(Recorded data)
=== Section Start ===

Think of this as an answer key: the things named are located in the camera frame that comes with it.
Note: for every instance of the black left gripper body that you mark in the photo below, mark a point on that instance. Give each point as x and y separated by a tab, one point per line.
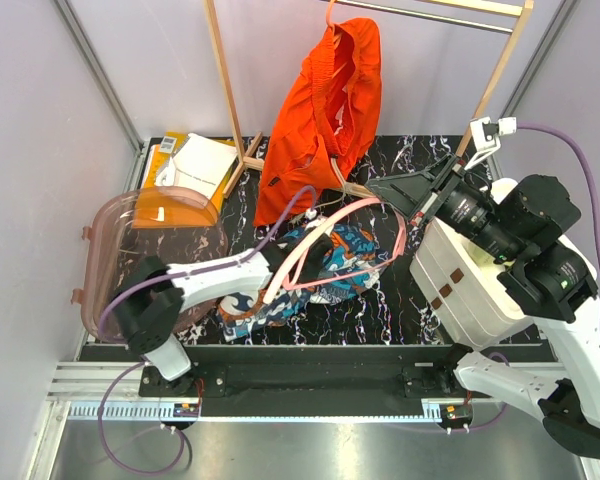
310	272

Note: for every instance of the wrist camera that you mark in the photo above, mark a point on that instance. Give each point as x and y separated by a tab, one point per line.
486	135
310	214

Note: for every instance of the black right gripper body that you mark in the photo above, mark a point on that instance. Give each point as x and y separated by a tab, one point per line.
452	169

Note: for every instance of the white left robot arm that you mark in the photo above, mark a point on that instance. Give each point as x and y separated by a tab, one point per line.
147	307

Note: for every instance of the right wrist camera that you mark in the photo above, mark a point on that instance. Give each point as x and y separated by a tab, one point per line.
486	135

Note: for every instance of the blue patterned shorts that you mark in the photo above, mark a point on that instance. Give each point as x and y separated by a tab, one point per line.
354	266

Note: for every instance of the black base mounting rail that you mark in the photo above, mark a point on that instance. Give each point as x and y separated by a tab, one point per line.
318	382

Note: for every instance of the white drawer organizer box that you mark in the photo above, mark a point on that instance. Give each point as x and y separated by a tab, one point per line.
459	280

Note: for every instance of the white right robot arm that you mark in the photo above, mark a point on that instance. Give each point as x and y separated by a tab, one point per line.
494	260

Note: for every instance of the orange shorts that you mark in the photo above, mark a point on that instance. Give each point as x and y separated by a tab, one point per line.
328	120

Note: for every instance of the orange clothes hanger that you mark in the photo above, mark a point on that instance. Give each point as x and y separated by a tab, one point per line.
334	17

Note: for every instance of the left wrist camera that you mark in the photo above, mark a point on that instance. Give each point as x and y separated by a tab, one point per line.
310	214

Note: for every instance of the clear pink plastic bin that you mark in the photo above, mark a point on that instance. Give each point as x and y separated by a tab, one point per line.
176	224

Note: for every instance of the wooden clothes rack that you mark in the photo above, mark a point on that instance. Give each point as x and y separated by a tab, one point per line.
441	60

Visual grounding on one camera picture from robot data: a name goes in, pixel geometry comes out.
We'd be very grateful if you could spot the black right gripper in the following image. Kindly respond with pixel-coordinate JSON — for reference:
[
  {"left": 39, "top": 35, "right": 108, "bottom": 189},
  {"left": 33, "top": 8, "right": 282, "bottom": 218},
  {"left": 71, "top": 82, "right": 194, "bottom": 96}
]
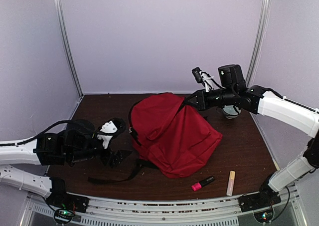
[{"left": 184, "top": 87, "right": 236, "bottom": 111}]

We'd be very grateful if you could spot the right aluminium frame post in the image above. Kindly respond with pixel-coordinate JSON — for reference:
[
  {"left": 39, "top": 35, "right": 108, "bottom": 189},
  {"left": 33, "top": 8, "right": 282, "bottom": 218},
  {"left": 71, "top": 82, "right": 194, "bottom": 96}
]
[{"left": 246, "top": 0, "right": 271, "bottom": 86}]

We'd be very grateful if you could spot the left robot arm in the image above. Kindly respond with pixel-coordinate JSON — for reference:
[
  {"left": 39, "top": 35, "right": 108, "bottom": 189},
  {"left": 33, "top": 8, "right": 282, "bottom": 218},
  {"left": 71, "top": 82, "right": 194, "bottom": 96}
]
[{"left": 0, "top": 118, "right": 132, "bottom": 208}]

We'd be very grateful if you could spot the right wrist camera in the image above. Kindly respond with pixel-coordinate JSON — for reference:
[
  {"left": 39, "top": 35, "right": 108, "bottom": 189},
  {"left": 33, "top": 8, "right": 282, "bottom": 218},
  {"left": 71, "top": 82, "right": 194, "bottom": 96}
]
[{"left": 191, "top": 67, "right": 215, "bottom": 92}]

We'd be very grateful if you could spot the pale blue ceramic bowl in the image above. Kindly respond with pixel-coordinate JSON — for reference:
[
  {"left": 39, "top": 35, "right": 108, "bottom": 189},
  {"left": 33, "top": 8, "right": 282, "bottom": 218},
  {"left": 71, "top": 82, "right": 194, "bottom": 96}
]
[{"left": 222, "top": 105, "right": 241, "bottom": 119}]

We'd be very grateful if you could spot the pale yellow highlighter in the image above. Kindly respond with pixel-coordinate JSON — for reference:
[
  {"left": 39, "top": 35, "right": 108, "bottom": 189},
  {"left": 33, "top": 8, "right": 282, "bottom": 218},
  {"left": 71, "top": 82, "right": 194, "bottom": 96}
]
[{"left": 226, "top": 171, "right": 236, "bottom": 196}]

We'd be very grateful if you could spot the red student backpack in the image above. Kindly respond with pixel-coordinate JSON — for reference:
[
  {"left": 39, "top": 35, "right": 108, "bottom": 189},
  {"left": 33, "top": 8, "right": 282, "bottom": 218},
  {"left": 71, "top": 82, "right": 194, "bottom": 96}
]
[{"left": 87, "top": 92, "right": 224, "bottom": 186}]

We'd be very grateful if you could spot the left aluminium frame post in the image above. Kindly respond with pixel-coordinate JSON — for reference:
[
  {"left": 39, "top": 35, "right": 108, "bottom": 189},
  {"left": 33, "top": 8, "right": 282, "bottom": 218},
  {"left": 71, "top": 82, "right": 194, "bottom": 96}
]
[{"left": 54, "top": 0, "right": 84, "bottom": 98}]

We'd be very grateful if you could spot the pink black highlighter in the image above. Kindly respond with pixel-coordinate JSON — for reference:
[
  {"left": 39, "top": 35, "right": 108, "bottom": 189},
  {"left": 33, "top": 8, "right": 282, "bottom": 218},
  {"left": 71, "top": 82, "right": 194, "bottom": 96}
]
[{"left": 191, "top": 176, "right": 215, "bottom": 192}]

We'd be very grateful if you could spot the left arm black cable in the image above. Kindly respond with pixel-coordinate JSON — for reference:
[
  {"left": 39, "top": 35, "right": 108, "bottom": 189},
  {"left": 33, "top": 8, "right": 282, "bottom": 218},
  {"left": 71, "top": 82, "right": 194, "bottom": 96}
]
[{"left": 0, "top": 120, "right": 110, "bottom": 147}]

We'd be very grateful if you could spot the front aluminium rail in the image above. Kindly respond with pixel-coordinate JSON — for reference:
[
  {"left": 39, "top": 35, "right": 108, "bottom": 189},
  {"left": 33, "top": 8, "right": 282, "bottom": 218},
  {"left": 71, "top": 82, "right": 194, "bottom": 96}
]
[{"left": 24, "top": 183, "right": 300, "bottom": 226}]

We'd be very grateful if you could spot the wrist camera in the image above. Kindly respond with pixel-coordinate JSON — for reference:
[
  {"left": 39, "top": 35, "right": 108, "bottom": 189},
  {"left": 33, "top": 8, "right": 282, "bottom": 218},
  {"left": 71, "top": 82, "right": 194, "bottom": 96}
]
[
  {"left": 97, "top": 118, "right": 126, "bottom": 149},
  {"left": 191, "top": 67, "right": 215, "bottom": 92}
]

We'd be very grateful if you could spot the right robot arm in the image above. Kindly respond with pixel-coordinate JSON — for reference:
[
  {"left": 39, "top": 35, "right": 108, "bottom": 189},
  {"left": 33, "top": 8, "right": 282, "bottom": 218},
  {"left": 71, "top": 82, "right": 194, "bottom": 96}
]
[{"left": 185, "top": 64, "right": 319, "bottom": 207}]

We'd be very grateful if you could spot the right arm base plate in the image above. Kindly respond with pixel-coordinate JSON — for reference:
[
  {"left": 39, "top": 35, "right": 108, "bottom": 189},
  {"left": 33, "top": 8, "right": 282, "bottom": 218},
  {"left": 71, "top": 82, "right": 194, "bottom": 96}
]
[{"left": 238, "top": 191, "right": 281, "bottom": 212}]

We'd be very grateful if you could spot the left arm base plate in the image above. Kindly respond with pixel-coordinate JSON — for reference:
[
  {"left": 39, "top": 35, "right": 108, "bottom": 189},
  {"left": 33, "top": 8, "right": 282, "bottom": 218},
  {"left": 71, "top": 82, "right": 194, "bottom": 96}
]
[{"left": 46, "top": 194, "right": 89, "bottom": 213}]

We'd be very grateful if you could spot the aluminium frame post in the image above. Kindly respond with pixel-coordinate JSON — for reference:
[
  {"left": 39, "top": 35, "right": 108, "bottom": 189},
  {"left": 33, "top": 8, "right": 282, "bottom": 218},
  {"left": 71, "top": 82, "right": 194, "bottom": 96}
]
[
  {"left": 54, "top": 0, "right": 84, "bottom": 98},
  {"left": 246, "top": 0, "right": 271, "bottom": 86}
]

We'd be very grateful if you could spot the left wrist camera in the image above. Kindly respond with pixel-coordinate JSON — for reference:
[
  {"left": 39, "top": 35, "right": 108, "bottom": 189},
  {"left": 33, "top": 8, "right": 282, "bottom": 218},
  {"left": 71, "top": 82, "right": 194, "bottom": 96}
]
[{"left": 97, "top": 118, "right": 126, "bottom": 149}]

=== Section End ===

§ About this exercise
In the lines above, find the word "highlighter" and copy each line that contains it.

§ Written reply
We'd be very grateful if you could spot the pale yellow highlighter in the image above. Kindly respond with pixel-coordinate JSON — for reference:
We'd be very grateful if you could spot the pink black highlighter in the image above. Kindly respond with pixel-coordinate JSON — for reference:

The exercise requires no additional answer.